__WORK ITEM__.
Below is a listing; repeat exactly the lines from the one containing "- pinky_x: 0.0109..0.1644" to the one containing "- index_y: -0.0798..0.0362", both included.

__TASK INPUT__.

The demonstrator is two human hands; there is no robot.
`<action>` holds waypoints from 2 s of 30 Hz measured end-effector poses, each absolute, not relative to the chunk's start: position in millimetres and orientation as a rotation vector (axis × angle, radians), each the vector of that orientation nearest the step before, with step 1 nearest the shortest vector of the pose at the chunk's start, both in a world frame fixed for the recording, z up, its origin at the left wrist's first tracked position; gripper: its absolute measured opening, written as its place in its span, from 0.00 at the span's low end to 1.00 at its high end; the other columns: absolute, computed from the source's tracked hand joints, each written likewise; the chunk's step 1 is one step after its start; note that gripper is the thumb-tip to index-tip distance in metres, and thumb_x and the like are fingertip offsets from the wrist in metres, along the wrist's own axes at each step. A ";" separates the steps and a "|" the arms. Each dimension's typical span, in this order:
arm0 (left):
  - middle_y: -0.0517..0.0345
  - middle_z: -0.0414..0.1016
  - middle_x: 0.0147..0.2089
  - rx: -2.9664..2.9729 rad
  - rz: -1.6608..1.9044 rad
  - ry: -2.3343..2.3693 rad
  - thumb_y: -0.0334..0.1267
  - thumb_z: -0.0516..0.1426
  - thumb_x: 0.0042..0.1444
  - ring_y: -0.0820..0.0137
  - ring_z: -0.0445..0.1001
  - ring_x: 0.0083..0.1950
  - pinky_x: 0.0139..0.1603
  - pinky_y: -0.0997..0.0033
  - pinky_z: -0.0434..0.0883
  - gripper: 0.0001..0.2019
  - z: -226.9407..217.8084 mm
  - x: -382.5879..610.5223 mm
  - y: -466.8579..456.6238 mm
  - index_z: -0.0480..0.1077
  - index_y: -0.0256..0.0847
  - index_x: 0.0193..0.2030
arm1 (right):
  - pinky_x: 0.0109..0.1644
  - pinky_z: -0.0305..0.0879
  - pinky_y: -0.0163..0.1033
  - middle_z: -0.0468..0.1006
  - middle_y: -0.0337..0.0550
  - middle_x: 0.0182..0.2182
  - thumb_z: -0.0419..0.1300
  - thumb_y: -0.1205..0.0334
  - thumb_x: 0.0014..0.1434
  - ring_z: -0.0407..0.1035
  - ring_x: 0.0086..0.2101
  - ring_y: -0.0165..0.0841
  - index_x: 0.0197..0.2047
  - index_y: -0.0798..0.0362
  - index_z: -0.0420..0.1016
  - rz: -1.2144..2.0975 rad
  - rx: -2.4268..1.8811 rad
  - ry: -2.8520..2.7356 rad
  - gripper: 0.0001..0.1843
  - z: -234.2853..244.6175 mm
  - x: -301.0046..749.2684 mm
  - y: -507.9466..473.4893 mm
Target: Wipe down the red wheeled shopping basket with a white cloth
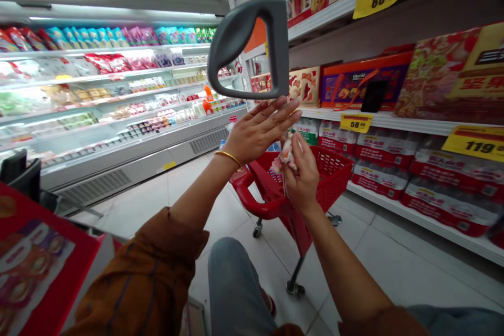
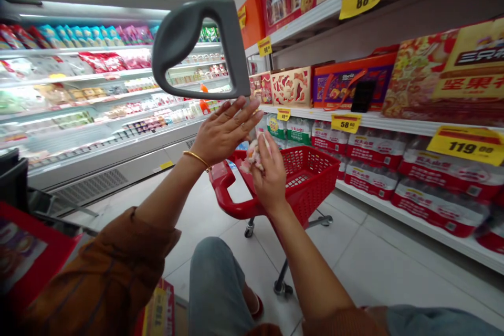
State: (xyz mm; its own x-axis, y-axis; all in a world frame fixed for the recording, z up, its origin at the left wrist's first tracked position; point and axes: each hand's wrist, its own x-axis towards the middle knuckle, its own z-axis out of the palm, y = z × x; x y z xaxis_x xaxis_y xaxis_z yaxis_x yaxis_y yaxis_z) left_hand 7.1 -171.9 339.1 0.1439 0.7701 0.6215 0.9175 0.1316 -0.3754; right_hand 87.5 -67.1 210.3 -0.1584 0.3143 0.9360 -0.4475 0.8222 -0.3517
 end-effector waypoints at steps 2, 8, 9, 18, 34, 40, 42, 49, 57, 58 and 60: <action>0.60 0.61 0.66 -1.660 -0.167 -1.685 0.40 0.49 0.65 0.65 0.55 0.69 0.70 0.54 0.53 0.20 341.8 4.8 -170.5 0.59 0.50 0.64 | 0.64 0.60 0.49 0.60 0.45 0.64 0.49 0.68 0.64 0.58 0.62 0.37 0.68 0.42 0.51 0.695 0.111 -1.595 0.30 200.1 87.5 -69.6; 0.59 0.57 0.69 -1.654 0.011 -1.600 0.37 0.47 0.66 0.66 0.50 0.71 0.71 0.54 0.51 0.22 340.9 -6.0 -170.0 0.53 0.47 0.67 | 0.61 0.64 0.48 0.60 0.47 0.64 0.53 0.70 0.62 0.60 0.60 0.39 0.66 0.42 0.55 0.733 0.127 -1.679 0.31 161.4 91.9 -72.5; 0.59 0.56 0.69 -1.654 0.047 -1.556 0.37 0.47 0.66 0.67 0.49 0.71 0.71 0.55 0.51 0.23 340.7 -9.4 -170.1 0.51 0.47 0.67 | 0.60 0.64 0.49 0.60 0.47 0.64 0.53 0.70 0.62 0.60 0.60 0.39 0.66 0.42 0.56 0.737 0.130 -1.704 0.31 154.5 92.7 -72.2; 0.53 0.58 0.68 -1.593 0.218 -1.214 0.38 0.46 0.67 0.70 0.50 0.70 0.71 0.65 0.51 0.24 346.1 -25.0 -169.8 0.48 0.38 0.69 | 0.59 0.65 0.53 0.60 0.48 0.64 0.52 0.73 0.61 0.61 0.60 0.41 0.66 0.41 0.55 0.671 0.151 -1.767 0.32 125.6 96.0 -69.9; 0.55 0.63 0.66 -1.749 0.297 -1.132 0.28 0.42 0.67 0.73 0.57 0.67 0.67 0.68 0.60 0.22 370.0 -29.1 -161.2 0.53 0.39 0.67 | 0.65 0.53 0.57 0.48 0.52 0.67 0.46 0.66 0.64 0.45 0.66 0.44 0.71 0.48 0.37 0.434 0.032 -1.642 0.35 226.3 59.2 -64.8; 0.53 0.63 0.66 -1.754 0.256 -1.131 0.27 0.41 0.67 0.72 0.56 0.67 0.68 0.67 0.57 0.23 365.7 -35.0 -155.0 0.52 0.38 0.67 | 0.63 0.59 0.54 0.56 0.55 0.64 0.46 0.71 0.64 0.53 0.63 0.43 0.71 0.48 0.39 0.441 0.003 -1.637 0.35 207.2 59.0 -61.4; 0.53 0.62 0.66 -1.769 0.239 -1.127 0.27 0.41 0.67 0.73 0.55 0.68 0.69 0.67 0.55 0.23 365.0 -36.2 -153.7 0.51 0.38 0.68 | 0.62 0.60 0.53 0.58 0.56 0.63 0.46 0.72 0.63 0.54 0.63 0.42 0.71 0.48 0.39 0.430 -0.015 -1.657 0.35 200.6 60.3 -61.5; 0.52 0.64 0.64 -1.770 0.219 -1.097 0.27 0.43 0.67 0.74 0.52 0.68 0.69 0.70 0.51 0.23 364.4 -32.6 -153.5 0.51 0.37 0.67 | 0.61 0.60 0.54 0.56 0.56 0.64 0.46 0.73 0.63 0.54 0.63 0.43 0.71 0.48 0.39 0.432 -0.069 -1.708 0.35 169.3 65.6 -68.2; 0.53 0.63 0.65 -1.794 0.191 -1.102 0.27 0.42 0.67 0.73 0.53 0.68 0.70 0.68 0.52 0.23 364.3 -25.8 -155.2 0.52 0.38 0.67 | 0.60 0.62 0.55 0.56 0.57 0.63 0.48 0.75 0.59 0.54 0.63 0.44 0.70 0.49 0.40 0.523 -0.065 -1.736 0.39 134.1 78.2 -73.4; 0.53 0.64 0.65 -1.785 0.208 -1.103 0.27 0.43 0.67 0.73 0.54 0.68 0.69 0.69 0.53 0.22 365.0 -24.2 -155.8 0.52 0.38 0.67 | 0.60 0.62 0.55 0.56 0.57 0.63 0.48 0.75 0.59 0.54 0.62 0.43 0.70 0.48 0.40 0.555 -0.069 -1.727 0.39 136.5 80.0 -73.8; 0.53 0.64 0.64 -1.771 0.237 -1.114 0.27 0.45 0.66 0.73 0.55 0.68 0.69 0.69 0.55 0.22 366.0 -20.4 -156.9 0.53 0.39 0.67 | 0.61 0.61 0.55 0.57 0.55 0.63 0.49 0.74 0.59 0.54 0.62 0.43 0.70 0.48 0.42 0.620 -0.071 -1.692 0.38 149.3 82.3 -73.4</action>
State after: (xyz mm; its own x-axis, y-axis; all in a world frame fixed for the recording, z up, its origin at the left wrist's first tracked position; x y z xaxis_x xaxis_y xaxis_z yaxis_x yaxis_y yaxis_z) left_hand -20.4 -156.9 366.0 0.5579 0.7689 0.3123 0.5749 -0.0867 -0.8136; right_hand 82.3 -73.4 149.3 -0.2289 0.3801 0.8962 -0.2892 0.8525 -0.4355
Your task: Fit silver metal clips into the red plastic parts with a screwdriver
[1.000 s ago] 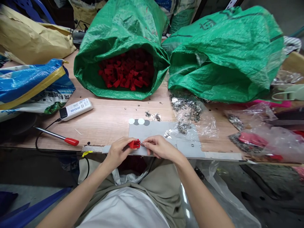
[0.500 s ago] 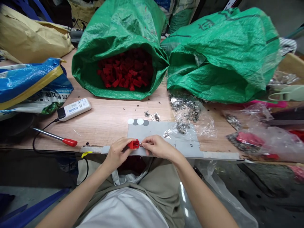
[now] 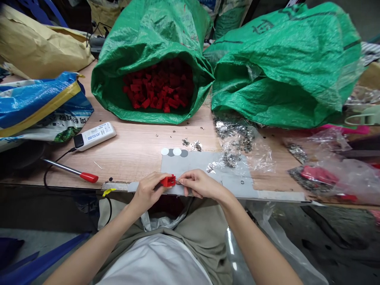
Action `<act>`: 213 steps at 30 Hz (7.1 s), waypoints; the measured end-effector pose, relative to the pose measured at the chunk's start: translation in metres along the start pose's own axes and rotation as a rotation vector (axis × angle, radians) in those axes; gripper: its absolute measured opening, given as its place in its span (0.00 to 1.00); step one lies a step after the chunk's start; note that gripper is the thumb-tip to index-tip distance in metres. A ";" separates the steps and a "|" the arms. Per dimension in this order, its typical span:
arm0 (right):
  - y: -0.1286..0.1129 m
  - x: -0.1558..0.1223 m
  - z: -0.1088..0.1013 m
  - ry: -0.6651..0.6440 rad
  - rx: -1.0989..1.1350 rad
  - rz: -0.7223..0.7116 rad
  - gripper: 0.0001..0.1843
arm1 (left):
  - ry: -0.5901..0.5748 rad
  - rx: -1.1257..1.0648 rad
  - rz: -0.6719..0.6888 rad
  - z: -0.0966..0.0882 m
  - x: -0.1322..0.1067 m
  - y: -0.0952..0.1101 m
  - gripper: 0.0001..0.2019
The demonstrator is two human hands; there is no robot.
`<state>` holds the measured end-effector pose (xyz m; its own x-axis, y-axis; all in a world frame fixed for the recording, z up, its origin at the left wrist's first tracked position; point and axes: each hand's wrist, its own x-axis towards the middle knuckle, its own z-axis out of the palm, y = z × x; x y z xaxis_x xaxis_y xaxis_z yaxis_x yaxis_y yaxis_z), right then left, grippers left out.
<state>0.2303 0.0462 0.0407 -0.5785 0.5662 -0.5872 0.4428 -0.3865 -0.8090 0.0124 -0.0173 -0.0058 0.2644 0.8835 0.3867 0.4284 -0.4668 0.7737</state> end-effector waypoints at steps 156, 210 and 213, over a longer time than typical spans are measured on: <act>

__EXERCISE OUTPUT__.
  - pinky_x: 0.0109..0.1644
  - pinky_z: -0.0305..0.0879
  - pinky_y: -0.0163..0.1033
  - middle_z: -0.0468..0.1006
  - middle_y: -0.0337..0.0550
  - middle_x: 0.0182..0.2182
  - thumb_z: -0.0419..0.1300
  - thumb_y: -0.1205..0.0334
  - thumb_x: 0.0014..0.1434
  - ring_z: -0.0407..0.1035
  - ring_x: 0.0086..0.2101
  - ring_y: -0.0165..0.0841
  - index_x: 0.0197..0.2047
  - index_y: -0.0798..0.0362

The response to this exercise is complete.